Quality learning and education opportunities aid the healthy development of children, well-being of families, and economic prospects for the entire state. All are at risk under current budget:

  • Early childhood education: Eroding state support for early childhood development and public schools in recent years has challenged the ability to ensure that all North Carolina children enter their formal schooling years ready to learn. These challenges will only persist under the current two-year budget. This year, more than 6,400 fewer state-funded NC Pre-K slots are available than in 2009 despite more than 7,200 children being on NC Pre-K wait lists last year.
  • K-12: Meanwhile, state lawmakers shifting existing state dollars from one area to another means that the actual increase in support for public schools is less than what appears in the budget. While the state appears to spend an additional $254.6 million on classroom teachers, the current budget doesn’t include $254.6 million in lottery dollars for classroom teachers that were included in last year’s budget. Accordingly, state dollars provided for teachers in the current budget simply replace the missing lottery dollars, meaning no net additional state funding will be provided for classroom teachers.
  • Higher education: State support per student at four-year public universities this year is down nearly 16 percent. The eroding support is due in part to more than 12,000 additional students enrolling in public four-year universities during this period without any corresponding increase in state support.
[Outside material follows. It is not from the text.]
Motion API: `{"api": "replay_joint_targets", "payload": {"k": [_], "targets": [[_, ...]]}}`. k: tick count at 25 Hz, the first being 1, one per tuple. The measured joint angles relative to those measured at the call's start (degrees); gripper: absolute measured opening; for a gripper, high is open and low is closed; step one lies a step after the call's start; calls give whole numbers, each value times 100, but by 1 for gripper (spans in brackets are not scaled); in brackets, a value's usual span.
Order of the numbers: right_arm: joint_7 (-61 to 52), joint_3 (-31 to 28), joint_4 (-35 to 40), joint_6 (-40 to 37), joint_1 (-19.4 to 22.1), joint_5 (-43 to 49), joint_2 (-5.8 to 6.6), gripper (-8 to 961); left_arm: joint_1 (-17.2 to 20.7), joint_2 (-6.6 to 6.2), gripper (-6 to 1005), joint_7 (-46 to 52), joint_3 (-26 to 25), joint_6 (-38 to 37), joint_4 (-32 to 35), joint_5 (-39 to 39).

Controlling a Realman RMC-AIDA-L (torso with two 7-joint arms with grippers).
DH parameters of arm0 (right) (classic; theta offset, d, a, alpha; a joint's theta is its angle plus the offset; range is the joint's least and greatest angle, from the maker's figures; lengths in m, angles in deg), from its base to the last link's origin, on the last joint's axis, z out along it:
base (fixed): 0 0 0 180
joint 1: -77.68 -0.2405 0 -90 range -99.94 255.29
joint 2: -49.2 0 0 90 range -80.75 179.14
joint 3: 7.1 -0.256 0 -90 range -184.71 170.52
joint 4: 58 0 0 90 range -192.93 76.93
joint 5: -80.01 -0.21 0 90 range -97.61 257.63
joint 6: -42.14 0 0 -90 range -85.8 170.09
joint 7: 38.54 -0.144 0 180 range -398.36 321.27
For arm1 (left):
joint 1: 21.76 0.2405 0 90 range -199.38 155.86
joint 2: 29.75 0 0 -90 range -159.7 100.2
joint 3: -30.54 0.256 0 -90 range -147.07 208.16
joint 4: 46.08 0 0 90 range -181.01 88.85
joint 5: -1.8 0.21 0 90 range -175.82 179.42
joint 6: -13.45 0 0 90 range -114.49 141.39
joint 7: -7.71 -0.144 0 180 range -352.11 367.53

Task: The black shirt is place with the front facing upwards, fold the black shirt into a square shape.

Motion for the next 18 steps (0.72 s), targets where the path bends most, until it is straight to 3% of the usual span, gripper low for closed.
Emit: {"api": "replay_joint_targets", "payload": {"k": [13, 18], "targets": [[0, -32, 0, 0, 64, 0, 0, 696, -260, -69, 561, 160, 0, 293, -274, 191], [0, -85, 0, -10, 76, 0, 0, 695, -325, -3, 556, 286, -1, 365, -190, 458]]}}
Public investments in a wide range of areas, including early childhood development and public schools, are the essential building blocks of long-term economic growth and shared prosperity. Yet at this critical point in the state’s uneven and slow economic recovery, policymakers chose to deliver greater benefits to the wealthiest few rather than build a solid foundation that supports opportunity for many. As a result, all North Carolinians lose.